# Dry Yeast vs. Liquid Yeast - Wine



## Khubred (Sep 11, 2013)

I am making wine for the first time in many years, and used 3 different types of wine yeast in three different types of grapes (Barbers, Primitivo and Merlot). All the yeast were dry packets. A friend of mine owned a brewery, and recommended using liquid yeast as opposed to dry. 

Does anyone have any experience with dry vs. liquid yeast for making wine? does the wine turn out different with liquid yeast?

Kevin


----------



## dessertmaker (Sep 11, 2013)

Not really. Both have their disadvantages. A long time ago dry yeast was considered inferior. But with advances in technology dry yeast products have improved. Today's dry yeast is sterile, shelf stable and contains more cells per container than liquid yeast products. As I understand it, the difference in liquid and dry yeast product is more along the lines of process and propagation rather than taste of the finished product.

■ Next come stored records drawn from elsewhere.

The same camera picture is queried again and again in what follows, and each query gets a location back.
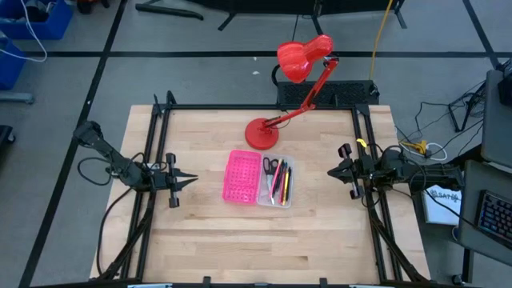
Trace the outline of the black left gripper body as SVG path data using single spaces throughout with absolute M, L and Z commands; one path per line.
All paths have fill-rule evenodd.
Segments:
M 179 199 L 176 195 L 178 169 L 174 167 L 176 157 L 173 153 L 166 154 L 166 170 L 158 168 L 152 170 L 153 187 L 156 190 L 168 189 L 170 191 L 169 208 L 179 207 Z

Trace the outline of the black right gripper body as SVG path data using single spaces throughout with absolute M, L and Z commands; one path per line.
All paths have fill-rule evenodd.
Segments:
M 349 143 L 343 144 L 338 149 L 338 154 L 342 158 L 340 166 L 345 166 L 346 170 L 343 174 L 350 176 L 349 181 L 342 181 L 345 184 L 350 183 L 352 190 L 350 191 L 350 198 L 352 200 L 362 198 L 365 195 L 364 188 L 358 184 L 359 180 L 369 179 L 373 172 L 375 172 L 375 164 L 373 158 L 366 153 L 366 148 L 370 146 L 369 143 L 359 142 L 358 147 L 363 149 L 362 155 L 357 159 L 352 159 L 350 154 L 352 149 Z

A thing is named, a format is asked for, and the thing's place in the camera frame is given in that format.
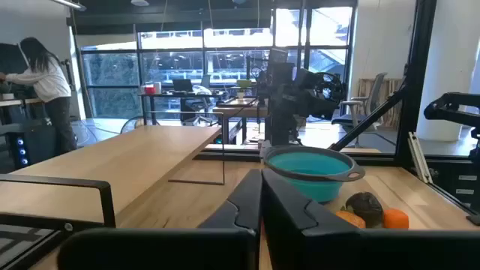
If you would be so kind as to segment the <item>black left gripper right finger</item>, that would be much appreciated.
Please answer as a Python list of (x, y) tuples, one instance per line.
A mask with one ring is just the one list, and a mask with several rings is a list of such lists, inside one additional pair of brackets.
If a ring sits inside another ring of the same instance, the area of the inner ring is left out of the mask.
[(271, 169), (262, 170), (262, 215), (273, 269), (338, 269), (359, 230), (306, 197)]

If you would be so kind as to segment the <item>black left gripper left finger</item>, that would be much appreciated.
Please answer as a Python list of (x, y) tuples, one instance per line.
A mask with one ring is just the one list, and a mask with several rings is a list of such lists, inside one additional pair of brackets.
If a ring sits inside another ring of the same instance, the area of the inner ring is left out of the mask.
[(251, 169), (223, 204), (198, 228), (236, 228), (258, 233), (261, 219), (261, 196), (261, 170)]

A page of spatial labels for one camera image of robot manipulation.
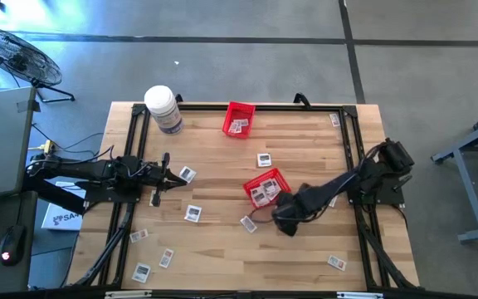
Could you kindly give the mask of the black aluminium table frame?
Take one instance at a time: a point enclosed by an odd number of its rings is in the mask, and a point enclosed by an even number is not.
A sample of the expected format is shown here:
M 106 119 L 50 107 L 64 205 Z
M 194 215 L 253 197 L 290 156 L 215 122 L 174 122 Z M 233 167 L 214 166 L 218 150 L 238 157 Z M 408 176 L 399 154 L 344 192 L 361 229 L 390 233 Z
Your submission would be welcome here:
M 223 134 L 226 106 L 183 103 L 183 130 L 162 133 L 150 124 L 147 160 L 171 156 L 173 172 L 184 166 L 197 175 L 189 185 L 165 193 L 159 207 L 149 205 L 145 189 L 135 208 L 133 231 L 148 237 L 130 243 L 122 275 L 125 289 L 205 291 L 362 291 L 366 287 L 354 210 L 345 195 L 312 223 L 287 237 L 265 223 L 254 233 L 240 220 L 252 210 L 242 185 L 261 174 L 259 153 L 271 155 L 292 189 L 324 184 L 356 163 L 362 150 L 351 133 L 333 127 L 330 105 L 311 110 L 292 104 L 259 105 L 250 136 Z M 184 219 L 188 205 L 202 208 L 197 223 Z M 168 268 L 159 266 L 166 248 L 174 250 Z M 330 255 L 347 262 L 345 271 L 328 264 Z M 151 266 L 145 284 L 131 279 L 136 264 Z

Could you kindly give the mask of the white wipes canister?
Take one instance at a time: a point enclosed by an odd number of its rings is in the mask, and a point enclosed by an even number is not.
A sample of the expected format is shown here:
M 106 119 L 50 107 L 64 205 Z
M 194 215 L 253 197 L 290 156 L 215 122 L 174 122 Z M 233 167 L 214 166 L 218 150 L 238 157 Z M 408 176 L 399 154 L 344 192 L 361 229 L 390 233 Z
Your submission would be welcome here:
M 144 103 L 162 132 L 174 135 L 183 129 L 183 118 L 169 87 L 150 87 L 144 94 Z

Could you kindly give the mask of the silver metal bracket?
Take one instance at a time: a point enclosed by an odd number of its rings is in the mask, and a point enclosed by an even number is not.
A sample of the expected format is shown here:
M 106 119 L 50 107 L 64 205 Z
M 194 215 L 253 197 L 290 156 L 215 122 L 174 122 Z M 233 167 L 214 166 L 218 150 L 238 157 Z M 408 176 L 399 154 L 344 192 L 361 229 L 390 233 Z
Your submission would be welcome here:
M 382 293 L 374 292 L 337 292 L 337 299 L 384 299 Z
M 146 290 L 106 292 L 104 299 L 145 299 L 151 298 L 153 293 Z

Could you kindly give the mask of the black diagonal support beam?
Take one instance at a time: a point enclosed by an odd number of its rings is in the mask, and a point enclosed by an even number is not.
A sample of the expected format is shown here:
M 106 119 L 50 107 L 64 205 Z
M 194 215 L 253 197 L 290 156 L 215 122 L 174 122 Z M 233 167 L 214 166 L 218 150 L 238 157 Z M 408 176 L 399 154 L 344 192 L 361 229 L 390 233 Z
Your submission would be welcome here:
M 22 190 L 34 191 L 41 199 L 70 212 L 79 215 L 85 214 L 84 200 L 81 197 L 66 191 L 62 187 L 55 186 L 42 178 L 26 175 L 23 179 Z

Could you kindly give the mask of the red plastic slotted basket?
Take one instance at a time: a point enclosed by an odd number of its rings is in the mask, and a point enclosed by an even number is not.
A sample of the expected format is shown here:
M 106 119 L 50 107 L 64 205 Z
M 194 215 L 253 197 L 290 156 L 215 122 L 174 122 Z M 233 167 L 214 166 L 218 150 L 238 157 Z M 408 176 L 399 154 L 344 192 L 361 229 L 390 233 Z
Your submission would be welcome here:
M 261 183 L 263 181 L 268 180 L 268 179 L 274 179 L 277 182 L 277 188 L 281 189 L 280 193 L 282 193 L 282 192 L 289 193 L 291 191 L 290 186 L 288 185 L 288 183 L 284 179 L 281 172 L 278 169 L 271 169 L 271 170 L 265 172 L 264 174 L 261 174 L 261 175 L 255 177 L 254 179 L 249 180 L 248 182 L 246 182 L 242 185 L 244 191 L 246 192 L 246 195 L 248 196 L 252 205 L 255 208 L 257 208 L 257 207 L 255 206 L 255 204 L 254 204 L 254 202 L 251 198 L 251 190 L 254 189 L 254 188 L 257 188 L 257 187 L 261 187 Z M 266 205 L 264 205 L 262 207 L 265 207 L 265 206 L 268 206 L 271 203 L 274 203 L 276 201 L 277 197 L 275 199 L 273 199 L 272 201 L 270 201 L 268 199 L 269 203 L 267 203 Z
M 238 138 L 238 139 L 247 139 L 251 133 L 255 112 L 256 112 L 256 107 L 254 105 L 231 101 L 227 108 L 224 123 L 222 126 L 222 132 L 229 137 Z M 238 133 L 238 134 L 229 133 L 228 129 L 231 123 L 233 121 L 237 122 L 238 120 L 242 120 L 242 119 L 248 119 L 249 125 L 242 126 L 241 133 Z

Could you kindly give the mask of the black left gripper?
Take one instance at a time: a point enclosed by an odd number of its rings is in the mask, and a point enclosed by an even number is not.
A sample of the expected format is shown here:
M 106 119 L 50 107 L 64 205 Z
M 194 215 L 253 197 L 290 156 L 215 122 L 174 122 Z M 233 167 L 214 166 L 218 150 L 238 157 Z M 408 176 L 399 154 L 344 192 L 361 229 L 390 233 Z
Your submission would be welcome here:
M 144 171 L 143 184 L 155 187 L 159 195 L 159 206 L 161 204 L 161 193 L 164 193 L 167 187 L 182 187 L 188 184 L 185 179 L 168 170 L 169 162 L 170 154 L 164 153 L 161 164 L 150 164 Z

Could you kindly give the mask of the black floor fan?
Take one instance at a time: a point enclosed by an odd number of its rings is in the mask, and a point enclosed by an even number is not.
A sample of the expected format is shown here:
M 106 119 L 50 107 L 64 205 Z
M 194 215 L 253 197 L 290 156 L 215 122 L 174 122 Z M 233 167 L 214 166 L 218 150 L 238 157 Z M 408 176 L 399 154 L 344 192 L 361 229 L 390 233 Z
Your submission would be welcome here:
M 20 37 L 1 29 L 0 68 L 14 78 L 30 83 L 36 89 L 48 89 L 64 95 L 62 98 L 50 100 L 38 95 L 43 103 L 76 100 L 70 92 L 56 88 L 62 81 L 61 69 L 47 54 Z

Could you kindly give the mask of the white printed box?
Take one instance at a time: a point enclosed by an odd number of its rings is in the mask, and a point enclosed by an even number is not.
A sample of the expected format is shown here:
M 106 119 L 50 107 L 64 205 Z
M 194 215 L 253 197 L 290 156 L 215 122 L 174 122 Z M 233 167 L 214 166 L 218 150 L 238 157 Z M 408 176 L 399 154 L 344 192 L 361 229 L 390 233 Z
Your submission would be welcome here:
M 77 187 L 74 183 L 58 181 L 56 182 L 56 186 L 62 187 L 65 191 L 69 191 L 81 199 L 85 198 L 86 191 L 80 187 Z M 41 228 L 48 230 L 77 232 L 80 231 L 81 224 L 81 215 L 50 203 L 47 207 Z

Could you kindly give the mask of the grey metal cart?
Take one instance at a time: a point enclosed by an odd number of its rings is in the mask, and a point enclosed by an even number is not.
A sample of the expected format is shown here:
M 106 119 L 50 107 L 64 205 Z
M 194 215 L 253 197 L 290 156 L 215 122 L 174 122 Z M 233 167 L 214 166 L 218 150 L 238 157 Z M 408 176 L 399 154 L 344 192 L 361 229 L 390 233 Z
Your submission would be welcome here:
M 471 209 L 478 225 L 478 197 L 475 190 L 475 182 L 471 179 L 464 160 L 465 151 L 478 151 L 478 121 L 472 126 L 472 132 L 458 141 L 455 141 L 442 152 L 432 155 L 430 159 L 434 164 L 442 164 L 449 158 L 453 158 L 456 161 L 456 167 L 458 168 L 461 181 L 466 190 Z M 459 234 L 457 238 L 460 243 L 478 241 L 478 228 Z

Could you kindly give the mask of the black computer mouse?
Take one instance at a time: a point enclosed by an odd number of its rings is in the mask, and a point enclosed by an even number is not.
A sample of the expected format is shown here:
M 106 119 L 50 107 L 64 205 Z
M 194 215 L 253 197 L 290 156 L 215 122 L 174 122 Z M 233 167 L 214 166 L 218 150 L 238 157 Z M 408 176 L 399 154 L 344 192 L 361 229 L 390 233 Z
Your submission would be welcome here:
M 0 261 L 5 267 L 18 264 L 23 257 L 27 229 L 15 224 L 7 228 L 0 242 Z

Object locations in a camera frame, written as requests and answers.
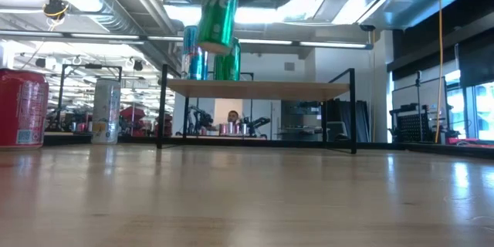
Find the green soda can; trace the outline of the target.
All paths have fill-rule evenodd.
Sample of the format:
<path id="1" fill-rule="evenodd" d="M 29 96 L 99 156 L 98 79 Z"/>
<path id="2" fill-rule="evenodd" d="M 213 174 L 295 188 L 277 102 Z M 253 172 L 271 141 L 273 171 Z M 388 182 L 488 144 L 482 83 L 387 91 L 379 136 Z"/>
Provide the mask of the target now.
<path id="1" fill-rule="evenodd" d="M 214 62 L 214 80 L 239 81 L 241 69 L 239 39 L 234 37 L 230 53 L 227 55 L 215 55 Z"/>
<path id="2" fill-rule="evenodd" d="M 206 0 L 198 25 L 198 45 L 205 51 L 227 54 L 232 48 L 239 0 Z"/>

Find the blue soda can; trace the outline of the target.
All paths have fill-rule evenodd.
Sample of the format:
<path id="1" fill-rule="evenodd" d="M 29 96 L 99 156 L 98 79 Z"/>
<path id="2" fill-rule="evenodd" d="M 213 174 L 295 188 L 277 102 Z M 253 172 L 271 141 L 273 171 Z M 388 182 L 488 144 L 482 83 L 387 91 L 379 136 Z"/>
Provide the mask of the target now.
<path id="1" fill-rule="evenodd" d="M 208 53 L 198 45 L 196 25 L 184 28 L 181 78 L 186 80 L 206 80 L 208 78 Z"/>

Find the tall white slim can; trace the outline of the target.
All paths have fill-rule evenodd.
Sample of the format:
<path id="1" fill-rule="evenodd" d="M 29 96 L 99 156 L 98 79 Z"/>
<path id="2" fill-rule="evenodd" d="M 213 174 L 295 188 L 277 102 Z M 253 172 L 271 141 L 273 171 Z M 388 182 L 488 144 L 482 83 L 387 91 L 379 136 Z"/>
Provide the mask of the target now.
<path id="1" fill-rule="evenodd" d="M 96 81 L 93 115 L 92 144 L 116 144 L 119 135 L 120 82 L 110 79 Z"/>

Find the red soda can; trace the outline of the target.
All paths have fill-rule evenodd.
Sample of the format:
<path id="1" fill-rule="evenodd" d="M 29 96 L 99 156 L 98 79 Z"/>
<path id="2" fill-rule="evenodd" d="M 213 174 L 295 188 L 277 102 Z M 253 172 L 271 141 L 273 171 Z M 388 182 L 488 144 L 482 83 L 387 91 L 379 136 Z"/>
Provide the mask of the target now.
<path id="1" fill-rule="evenodd" d="M 0 69 L 0 151 L 43 145 L 48 99 L 44 74 Z"/>

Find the wooden shelf with black legs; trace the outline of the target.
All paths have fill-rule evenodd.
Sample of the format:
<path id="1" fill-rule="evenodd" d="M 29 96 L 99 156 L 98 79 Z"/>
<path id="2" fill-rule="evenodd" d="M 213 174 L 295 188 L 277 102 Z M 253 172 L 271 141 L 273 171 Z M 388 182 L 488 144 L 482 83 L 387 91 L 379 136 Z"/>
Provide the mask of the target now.
<path id="1" fill-rule="evenodd" d="M 162 66 L 162 84 L 160 95 L 160 107 L 158 116 L 157 148 L 161 149 L 161 139 L 164 124 L 164 102 L 166 89 L 185 97 L 184 112 L 188 111 L 189 99 L 195 98 L 223 98 L 238 100 L 302 100 L 316 101 L 321 105 L 321 119 L 323 139 L 327 139 L 327 102 L 344 93 L 350 94 L 351 111 L 351 143 L 357 143 L 356 138 L 356 78 L 355 69 L 349 68 L 332 78 L 328 83 L 303 83 L 303 82 L 272 82 L 272 81 L 215 81 L 215 80 L 181 80 L 167 78 L 168 66 Z M 180 137 L 188 136 L 188 117 L 183 117 L 183 132 Z"/>

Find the long ceiling light strip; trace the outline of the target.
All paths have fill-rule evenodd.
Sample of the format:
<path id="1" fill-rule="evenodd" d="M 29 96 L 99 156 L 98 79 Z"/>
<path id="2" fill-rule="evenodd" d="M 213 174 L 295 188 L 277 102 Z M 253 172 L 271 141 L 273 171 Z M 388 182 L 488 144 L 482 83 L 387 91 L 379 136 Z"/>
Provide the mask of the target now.
<path id="1" fill-rule="evenodd" d="M 48 40 L 99 40 L 104 42 L 182 42 L 180 36 L 148 36 L 148 35 L 123 35 L 123 34 L 99 34 L 76 32 L 49 32 L 0 29 L 0 36 L 13 38 L 40 38 Z"/>
<path id="2" fill-rule="evenodd" d="M 373 44 L 352 43 L 352 42 L 312 42 L 312 41 L 291 41 L 275 39 L 239 39 L 241 44 L 265 45 L 265 46 L 293 46 L 293 47 L 313 47 L 313 48 L 334 48 L 334 49 L 373 49 Z"/>

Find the red machine cover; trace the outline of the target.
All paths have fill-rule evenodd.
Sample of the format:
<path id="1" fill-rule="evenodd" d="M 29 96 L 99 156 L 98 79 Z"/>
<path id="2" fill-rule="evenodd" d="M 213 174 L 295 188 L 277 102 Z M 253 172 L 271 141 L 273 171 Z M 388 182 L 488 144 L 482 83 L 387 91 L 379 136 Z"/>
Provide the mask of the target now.
<path id="1" fill-rule="evenodd" d="M 144 122 L 142 119 L 146 116 L 142 109 L 136 107 L 127 107 L 120 112 L 120 134 L 122 136 L 143 137 Z"/>

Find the office chair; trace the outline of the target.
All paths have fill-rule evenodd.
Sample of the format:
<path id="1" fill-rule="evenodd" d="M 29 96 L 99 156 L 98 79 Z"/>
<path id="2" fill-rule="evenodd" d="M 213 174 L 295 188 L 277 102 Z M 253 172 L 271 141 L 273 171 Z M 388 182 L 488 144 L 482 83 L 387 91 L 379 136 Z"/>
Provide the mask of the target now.
<path id="1" fill-rule="evenodd" d="M 327 122 L 327 139 L 329 142 L 349 140 L 345 123 L 343 121 Z"/>

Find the black curtain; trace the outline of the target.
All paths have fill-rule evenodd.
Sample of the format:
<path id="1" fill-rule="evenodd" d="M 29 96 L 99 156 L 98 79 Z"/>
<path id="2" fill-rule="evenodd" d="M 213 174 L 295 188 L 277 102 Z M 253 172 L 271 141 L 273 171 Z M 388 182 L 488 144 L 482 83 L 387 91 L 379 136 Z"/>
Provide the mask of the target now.
<path id="1" fill-rule="evenodd" d="M 362 100 L 356 102 L 356 138 L 358 143 L 370 143 L 370 118 L 367 103 Z M 351 111 L 350 101 L 330 100 L 327 102 L 327 122 L 343 121 L 346 125 L 349 139 L 352 136 L 351 131 Z"/>

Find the black light stand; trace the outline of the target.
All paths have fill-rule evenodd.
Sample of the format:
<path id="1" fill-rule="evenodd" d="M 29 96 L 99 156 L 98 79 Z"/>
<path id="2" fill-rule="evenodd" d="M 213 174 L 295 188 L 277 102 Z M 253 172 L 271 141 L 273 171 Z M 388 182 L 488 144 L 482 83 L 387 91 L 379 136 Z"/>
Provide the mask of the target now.
<path id="1" fill-rule="evenodd" d="M 423 141 L 423 133 L 422 133 L 422 120 L 421 120 L 421 101 L 420 101 L 420 86 L 421 86 L 421 71 L 418 70 L 416 71 L 415 73 L 416 75 L 416 79 L 415 79 L 415 87 L 416 87 L 416 90 L 417 90 L 417 112 L 418 112 L 418 122 L 419 122 L 419 141 L 418 142 L 422 142 Z"/>

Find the black pegboard cart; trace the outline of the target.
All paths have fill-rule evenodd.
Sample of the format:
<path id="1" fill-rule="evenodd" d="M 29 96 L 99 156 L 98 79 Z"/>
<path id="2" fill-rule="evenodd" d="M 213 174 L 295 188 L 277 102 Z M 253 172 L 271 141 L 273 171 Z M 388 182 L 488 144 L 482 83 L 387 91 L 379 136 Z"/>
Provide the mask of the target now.
<path id="1" fill-rule="evenodd" d="M 389 111 L 391 116 L 391 128 L 388 130 L 393 143 L 426 143 L 432 142 L 432 131 L 429 126 L 428 105 L 422 105 L 421 120 L 423 141 L 419 141 L 419 122 L 417 103 L 401 105 L 397 109 Z"/>

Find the red flat object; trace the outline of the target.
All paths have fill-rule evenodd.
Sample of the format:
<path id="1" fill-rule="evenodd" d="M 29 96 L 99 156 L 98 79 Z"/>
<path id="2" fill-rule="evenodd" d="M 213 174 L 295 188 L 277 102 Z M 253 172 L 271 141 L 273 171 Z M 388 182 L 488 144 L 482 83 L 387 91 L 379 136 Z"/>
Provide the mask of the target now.
<path id="1" fill-rule="evenodd" d="M 476 138 L 449 138 L 447 139 L 449 145 L 455 145 L 460 147 L 480 147 L 480 148 L 494 148 L 494 140 L 480 140 Z"/>

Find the black aluminium table frame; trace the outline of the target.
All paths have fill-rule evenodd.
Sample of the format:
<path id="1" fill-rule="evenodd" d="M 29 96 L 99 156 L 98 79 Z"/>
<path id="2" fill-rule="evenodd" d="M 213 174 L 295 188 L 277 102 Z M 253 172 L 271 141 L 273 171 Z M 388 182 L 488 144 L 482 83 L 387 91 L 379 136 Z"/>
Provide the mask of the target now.
<path id="1" fill-rule="evenodd" d="M 157 144 L 155 137 L 119 137 L 120 144 Z M 48 134 L 44 136 L 43 147 L 66 146 L 75 144 L 90 144 L 89 134 Z M 350 141 L 328 142 L 293 141 L 293 140 L 242 140 L 227 137 L 182 138 L 164 137 L 162 145 L 197 145 L 197 146 L 227 146 L 227 147 L 277 147 L 277 148 L 316 148 L 331 150 L 348 150 L 356 154 L 360 150 L 379 151 L 410 151 L 429 154 L 440 154 L 454 157 L 478 158 L 494 161 L 494 148 L 485 147 L 456 147 L 437 144 L 389 144 L 389 143 L 351 143 Z"/>

There are people on here with a lot more experience in this area than I have, but my 2 cents says no difference other than for a beginner the dry yeast is easier to store/use.


----------



## Boatboy24 (Sep 12, 2013)

I've read that with beer yeast, many of the liquids are better than dry; but not so much with wine yeast. I don't know if that's true, but it's what I've read. Based on what is available in the market, I'd say the dry wine yeast is just fine. And I think it's what larger scale wineries use. Good enough for them = good enough for me.


----------



## spaniel (Sep 15, 2013)

I have used both, I could tell no difference. As long as the dried yeast are working, it really shouldn't make a difference.


----------